Dataset excerpts:
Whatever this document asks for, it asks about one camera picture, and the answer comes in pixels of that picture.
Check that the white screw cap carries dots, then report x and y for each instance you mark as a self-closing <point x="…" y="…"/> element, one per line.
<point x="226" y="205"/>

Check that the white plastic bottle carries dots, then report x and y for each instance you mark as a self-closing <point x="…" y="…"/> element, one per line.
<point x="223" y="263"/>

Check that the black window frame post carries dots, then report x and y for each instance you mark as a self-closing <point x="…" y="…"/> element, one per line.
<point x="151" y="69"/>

...

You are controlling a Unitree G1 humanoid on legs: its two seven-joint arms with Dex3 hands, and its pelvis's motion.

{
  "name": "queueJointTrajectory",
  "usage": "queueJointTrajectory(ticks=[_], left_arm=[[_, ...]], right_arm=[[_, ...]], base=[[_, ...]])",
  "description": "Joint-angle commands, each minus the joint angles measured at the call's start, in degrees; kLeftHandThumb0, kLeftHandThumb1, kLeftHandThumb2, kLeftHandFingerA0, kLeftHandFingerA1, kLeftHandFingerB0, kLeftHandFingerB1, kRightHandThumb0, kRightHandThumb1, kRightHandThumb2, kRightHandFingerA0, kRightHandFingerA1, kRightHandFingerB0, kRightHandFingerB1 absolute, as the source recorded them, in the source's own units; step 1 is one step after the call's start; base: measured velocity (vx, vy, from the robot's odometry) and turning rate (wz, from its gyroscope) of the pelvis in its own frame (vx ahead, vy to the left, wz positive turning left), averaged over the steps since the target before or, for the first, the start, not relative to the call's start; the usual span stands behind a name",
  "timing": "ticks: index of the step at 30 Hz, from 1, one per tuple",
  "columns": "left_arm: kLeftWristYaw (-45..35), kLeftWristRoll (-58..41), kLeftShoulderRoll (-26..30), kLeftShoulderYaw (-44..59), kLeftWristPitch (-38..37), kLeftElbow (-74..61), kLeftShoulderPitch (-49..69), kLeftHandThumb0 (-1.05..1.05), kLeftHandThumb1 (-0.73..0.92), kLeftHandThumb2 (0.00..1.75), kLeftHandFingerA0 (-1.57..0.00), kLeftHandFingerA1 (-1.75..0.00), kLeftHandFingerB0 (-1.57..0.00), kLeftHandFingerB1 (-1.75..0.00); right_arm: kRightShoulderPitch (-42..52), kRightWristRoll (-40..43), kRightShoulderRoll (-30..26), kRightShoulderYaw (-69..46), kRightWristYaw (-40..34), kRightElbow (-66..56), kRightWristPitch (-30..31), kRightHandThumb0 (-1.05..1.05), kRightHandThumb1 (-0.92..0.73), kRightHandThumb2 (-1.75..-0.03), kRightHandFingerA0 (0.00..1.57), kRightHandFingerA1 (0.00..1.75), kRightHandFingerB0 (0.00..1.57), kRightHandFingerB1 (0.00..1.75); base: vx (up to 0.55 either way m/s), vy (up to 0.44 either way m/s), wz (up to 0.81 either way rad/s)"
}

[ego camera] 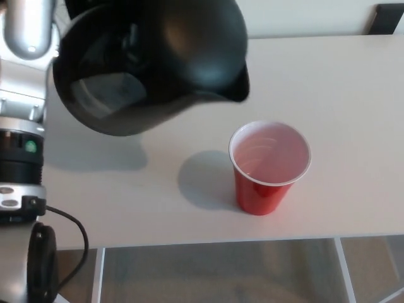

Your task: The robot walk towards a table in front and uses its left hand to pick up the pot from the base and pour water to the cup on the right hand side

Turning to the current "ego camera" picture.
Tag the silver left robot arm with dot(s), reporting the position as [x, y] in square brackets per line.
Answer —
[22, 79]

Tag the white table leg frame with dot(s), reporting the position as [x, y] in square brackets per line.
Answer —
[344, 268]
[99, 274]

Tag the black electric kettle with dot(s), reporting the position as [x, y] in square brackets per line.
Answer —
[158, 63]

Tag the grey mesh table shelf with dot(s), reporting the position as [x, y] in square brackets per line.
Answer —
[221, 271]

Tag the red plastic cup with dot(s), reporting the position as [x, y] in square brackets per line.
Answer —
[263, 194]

---

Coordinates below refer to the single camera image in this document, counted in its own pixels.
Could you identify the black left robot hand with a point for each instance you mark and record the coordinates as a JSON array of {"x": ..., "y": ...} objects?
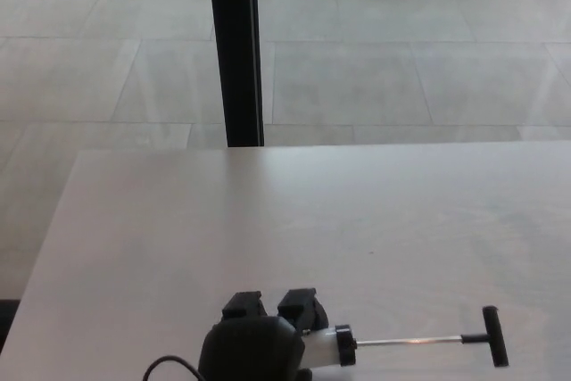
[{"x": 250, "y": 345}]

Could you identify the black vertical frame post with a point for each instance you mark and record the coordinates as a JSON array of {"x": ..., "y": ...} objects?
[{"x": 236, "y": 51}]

Problem to solve
Wherever the string "this" appears in the entries, copy that line.

Finished exercise
Whatever this document asks for, it asks about one camera picture, and the answer comes in pixels of that picture.
Coordinates below refer to the single camera image in this document, counted in its own pixels.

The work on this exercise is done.